Unit 9, piloted by a former thief, simply slumped forward. The massive machine went limp, hanging from its restraints like a dead puppet.
"Cut her," Lloyd said, his face impassive, though his knuckles were white as he gripped the console. "Get her out before the Stone burns her mind out completely."
Another ejection. Another broken pilot dragged away.
The screaming in the hangar began to die down, replaced by heavy, ragged, mechanical breathing amplified by the suit speakers.
Ten suits remained standing. They were trembling. The metal vibrated as the pilots inside fought a war for their own sanity against the tidal wave of alien data.

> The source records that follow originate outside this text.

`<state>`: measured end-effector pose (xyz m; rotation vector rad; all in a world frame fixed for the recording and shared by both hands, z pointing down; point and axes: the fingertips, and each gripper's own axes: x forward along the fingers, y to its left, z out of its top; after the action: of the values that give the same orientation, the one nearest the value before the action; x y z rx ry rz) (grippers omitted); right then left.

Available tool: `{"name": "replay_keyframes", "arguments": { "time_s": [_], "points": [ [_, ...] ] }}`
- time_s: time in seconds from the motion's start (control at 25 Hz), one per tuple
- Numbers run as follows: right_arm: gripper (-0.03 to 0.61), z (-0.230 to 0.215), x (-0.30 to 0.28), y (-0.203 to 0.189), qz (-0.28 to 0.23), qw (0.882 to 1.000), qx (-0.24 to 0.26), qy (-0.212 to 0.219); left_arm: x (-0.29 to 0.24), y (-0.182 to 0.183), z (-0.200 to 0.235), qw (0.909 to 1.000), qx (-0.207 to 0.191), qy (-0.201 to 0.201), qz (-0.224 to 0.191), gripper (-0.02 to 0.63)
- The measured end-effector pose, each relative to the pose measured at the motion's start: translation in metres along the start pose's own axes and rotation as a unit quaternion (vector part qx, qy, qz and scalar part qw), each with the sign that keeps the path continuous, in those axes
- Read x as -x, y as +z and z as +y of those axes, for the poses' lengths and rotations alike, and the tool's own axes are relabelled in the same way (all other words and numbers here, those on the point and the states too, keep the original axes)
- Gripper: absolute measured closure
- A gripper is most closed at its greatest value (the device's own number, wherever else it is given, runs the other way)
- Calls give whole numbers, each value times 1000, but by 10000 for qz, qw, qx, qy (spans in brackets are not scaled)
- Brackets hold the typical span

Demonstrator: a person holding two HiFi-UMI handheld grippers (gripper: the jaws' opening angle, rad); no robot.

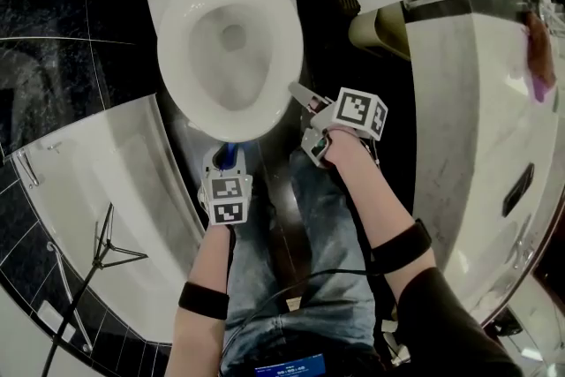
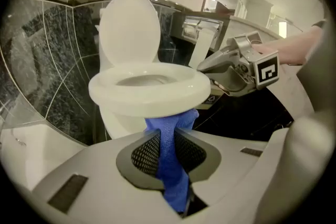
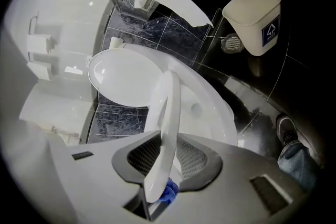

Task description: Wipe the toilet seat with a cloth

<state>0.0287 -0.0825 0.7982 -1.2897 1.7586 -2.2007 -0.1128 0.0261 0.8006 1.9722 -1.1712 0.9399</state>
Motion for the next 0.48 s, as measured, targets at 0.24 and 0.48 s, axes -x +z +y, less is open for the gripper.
{"name": "replay_keyframes", "arguments": {
  "time_s": [0.24,0.48],
  "points": [
    [465,16,5,4,34,9999,79,81,7,37,6,9992,316,123,-218,551],
    [440,55,20,19,72,9951,983,85,33,75,14,9974,501,302,-423,552]
  ]
}}
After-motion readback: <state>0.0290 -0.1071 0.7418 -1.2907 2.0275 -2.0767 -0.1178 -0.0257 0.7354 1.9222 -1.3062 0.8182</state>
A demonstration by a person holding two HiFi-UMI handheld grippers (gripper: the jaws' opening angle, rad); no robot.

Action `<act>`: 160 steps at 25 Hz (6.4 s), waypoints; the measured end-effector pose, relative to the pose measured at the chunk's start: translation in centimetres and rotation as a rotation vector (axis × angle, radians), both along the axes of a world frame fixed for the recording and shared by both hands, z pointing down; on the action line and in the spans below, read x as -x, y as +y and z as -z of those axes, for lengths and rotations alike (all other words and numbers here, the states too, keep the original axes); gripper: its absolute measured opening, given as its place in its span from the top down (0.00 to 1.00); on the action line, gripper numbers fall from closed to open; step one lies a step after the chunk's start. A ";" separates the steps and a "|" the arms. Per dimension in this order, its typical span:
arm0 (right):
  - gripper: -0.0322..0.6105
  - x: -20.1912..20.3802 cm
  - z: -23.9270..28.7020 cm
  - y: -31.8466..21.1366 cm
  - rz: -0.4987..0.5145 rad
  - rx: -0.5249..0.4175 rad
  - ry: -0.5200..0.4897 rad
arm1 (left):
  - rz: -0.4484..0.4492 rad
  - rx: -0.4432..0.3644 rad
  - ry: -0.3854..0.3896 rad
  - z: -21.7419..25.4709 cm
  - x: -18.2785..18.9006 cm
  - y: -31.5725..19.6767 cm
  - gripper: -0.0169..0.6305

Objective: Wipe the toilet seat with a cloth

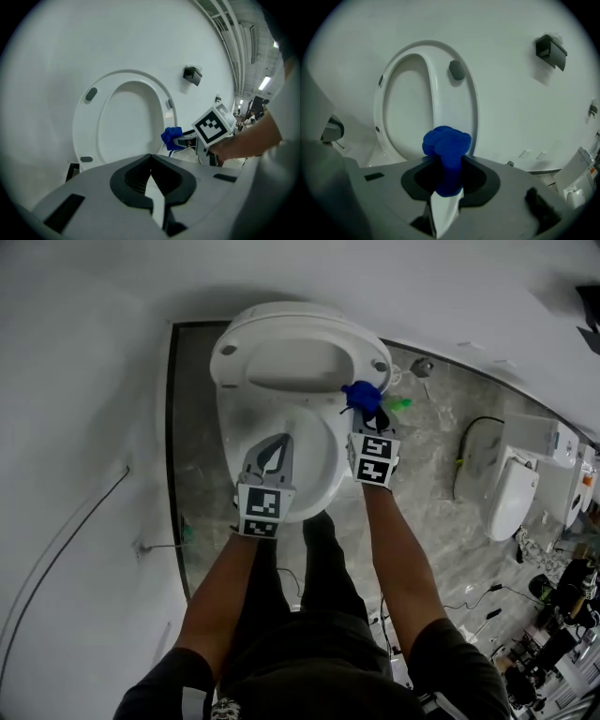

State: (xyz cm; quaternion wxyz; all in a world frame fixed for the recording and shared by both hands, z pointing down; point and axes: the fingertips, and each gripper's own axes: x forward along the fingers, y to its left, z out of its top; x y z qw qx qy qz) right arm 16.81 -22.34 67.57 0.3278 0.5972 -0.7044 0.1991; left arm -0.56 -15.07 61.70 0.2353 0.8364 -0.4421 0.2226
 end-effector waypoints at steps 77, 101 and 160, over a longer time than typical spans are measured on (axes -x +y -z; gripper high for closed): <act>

"Stabilizing," Lloyd said softly, watching the readouts on the master slate. He let out a breath he didn't realize he had been holding. "They're holding on. The rejection phase is passing. The neural pathways are fusing."
He watched the brainwave patterns on the screen. They had started as chaotic, jagged lines of panic, spiking into the red zones of danger. But slowly, agonizingly, they were beginning to synchronize with the rhythmic, steady pulse of the Golem Hearts. The jagged lines smoothed out into waves. The trembling of the steel giants stopped.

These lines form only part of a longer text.